Elderflower, Sambucus Nigra, aka Elder.
Elderflowers come out in late Spring, early Summer, whilst the Elderberries develop in late Summer, early Autumn. During Winter the plant looses it's leaves and becomes dormant.
Elderflowers are a well regarded European plant with many legends & folklore steeped in mystery and superstition surrounding them.
The elder was long regarded as sacred, protected by the Elder Mother who lived in its trunk. Many country folk would not cut or burn the wood for fear of upsetting her. However the elder was thought of as a protective tree – believed to keep evil spirits from entering the house if grown outside the door. I can only guess that this is why you can find them planted around old homesteads all over Europe.
Elders were said to protect people from lightening when they sheltered under them from a storm. Legend has it that Christ’s cross was made from elder wood. And if you want to see fairies, all you need to do is stand under an elder tree on Midsummer’s Eve, wooooooo.
Elderflower is packed with vitamins A, B, C, and E &great for the winter cold & flu season. It is known to have anti viral, anti bacterial, anti inflammatory & anticatarrhal properties as well as stimulating the immune system. Great for coughs, colds, flu, fevers, sinus & respiratory infections. The flowers are used to tonify and strengthen mucous membranes hence it's use in treating respiratory tract conditions.

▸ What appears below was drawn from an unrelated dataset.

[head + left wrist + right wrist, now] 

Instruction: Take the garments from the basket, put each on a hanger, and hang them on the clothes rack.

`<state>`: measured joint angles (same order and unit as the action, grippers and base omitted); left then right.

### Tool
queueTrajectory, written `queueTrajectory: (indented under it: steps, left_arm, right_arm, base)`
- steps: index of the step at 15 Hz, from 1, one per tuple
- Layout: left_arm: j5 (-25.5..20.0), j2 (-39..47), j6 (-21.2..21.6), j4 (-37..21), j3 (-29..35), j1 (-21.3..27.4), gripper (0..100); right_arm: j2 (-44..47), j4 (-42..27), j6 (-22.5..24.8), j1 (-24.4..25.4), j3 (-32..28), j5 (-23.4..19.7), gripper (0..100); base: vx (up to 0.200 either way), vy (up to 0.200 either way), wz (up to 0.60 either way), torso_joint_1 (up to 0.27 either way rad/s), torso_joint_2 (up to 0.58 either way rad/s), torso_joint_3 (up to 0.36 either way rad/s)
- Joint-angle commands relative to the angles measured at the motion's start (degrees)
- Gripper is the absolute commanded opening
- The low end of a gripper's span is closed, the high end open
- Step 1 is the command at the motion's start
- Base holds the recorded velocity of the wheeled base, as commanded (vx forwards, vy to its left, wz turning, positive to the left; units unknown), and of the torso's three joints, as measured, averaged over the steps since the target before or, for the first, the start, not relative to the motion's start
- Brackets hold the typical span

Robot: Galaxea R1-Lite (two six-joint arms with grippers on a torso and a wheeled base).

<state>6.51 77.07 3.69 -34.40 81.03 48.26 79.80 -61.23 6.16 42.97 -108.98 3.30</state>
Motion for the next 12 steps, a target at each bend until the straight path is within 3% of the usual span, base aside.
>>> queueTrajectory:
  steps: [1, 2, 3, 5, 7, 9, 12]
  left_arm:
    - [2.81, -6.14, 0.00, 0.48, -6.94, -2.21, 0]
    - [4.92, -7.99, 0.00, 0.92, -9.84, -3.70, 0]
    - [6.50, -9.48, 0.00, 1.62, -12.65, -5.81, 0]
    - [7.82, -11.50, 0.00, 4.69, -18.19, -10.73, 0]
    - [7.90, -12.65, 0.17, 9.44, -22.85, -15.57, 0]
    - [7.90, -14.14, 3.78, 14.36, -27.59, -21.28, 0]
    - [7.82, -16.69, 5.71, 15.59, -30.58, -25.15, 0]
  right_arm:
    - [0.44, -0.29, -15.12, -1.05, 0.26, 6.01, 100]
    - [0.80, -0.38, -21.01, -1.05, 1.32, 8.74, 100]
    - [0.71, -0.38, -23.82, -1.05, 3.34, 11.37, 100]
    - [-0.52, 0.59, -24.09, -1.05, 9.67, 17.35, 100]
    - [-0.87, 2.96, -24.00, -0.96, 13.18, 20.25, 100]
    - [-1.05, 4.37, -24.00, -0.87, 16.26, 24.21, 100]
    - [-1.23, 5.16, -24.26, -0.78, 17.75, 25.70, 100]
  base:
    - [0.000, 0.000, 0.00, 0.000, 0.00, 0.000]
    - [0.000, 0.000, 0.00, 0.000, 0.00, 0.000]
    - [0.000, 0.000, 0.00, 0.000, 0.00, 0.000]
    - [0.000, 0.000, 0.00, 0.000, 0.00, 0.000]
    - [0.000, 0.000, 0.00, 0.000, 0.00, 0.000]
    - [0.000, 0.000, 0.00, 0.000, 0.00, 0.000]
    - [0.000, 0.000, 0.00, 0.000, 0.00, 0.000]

Elderflower is gentle & safe & my kids love it in a warm herbal tea combined with peppermint (which is an excellent traditional remedy for sweating out a fever). Bear in mind that Elderflower is a cooling herb and when taken cold is diuretic.

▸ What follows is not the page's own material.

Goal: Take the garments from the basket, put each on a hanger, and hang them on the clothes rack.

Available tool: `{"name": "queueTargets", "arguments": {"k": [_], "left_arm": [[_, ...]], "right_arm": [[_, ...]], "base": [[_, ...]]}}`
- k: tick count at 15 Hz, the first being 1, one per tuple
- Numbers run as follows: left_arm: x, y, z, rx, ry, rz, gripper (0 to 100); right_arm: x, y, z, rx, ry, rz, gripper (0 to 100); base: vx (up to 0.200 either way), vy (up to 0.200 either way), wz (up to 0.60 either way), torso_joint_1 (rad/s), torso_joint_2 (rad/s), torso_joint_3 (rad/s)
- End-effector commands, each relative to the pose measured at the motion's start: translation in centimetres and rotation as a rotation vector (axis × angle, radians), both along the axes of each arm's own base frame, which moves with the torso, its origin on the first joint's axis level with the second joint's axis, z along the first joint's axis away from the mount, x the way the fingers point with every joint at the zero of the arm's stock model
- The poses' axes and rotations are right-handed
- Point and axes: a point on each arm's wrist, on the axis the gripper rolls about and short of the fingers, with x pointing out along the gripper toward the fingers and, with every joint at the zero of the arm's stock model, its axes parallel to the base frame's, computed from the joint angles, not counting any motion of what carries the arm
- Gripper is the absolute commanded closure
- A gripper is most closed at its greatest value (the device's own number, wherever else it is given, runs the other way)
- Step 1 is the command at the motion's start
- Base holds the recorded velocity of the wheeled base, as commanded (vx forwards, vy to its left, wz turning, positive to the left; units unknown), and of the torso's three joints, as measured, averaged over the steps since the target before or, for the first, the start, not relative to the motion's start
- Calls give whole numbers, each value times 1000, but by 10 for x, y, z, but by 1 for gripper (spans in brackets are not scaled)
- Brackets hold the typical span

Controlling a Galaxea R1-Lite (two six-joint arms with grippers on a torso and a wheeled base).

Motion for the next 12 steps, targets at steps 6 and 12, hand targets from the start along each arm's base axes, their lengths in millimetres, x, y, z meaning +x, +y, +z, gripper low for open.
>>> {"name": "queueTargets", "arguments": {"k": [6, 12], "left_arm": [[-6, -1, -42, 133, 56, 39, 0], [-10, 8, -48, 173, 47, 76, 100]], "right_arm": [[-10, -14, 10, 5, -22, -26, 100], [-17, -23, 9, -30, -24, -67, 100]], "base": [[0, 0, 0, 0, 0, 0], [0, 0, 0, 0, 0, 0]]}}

Topically Elderflowers are used to treat acne and oily skin.
Yes Elderflowers turn into Elderberry, so don't be too hasty to pick all your Elderflowers in Spring or the elderberry won't develop in Autumn.
Caution. All parts of the plant are toxic except for the flower heads and the fully ripened purple/black berries. Do not eat the leaves, stalks or stems.
Elderflower spreads very quickly and is classed as a noxious weed and it's prohibited to plant it in some regions of NZ....however before I knew this I propagated copious amounts of it from cuttings which are now growing wildly all over my garden.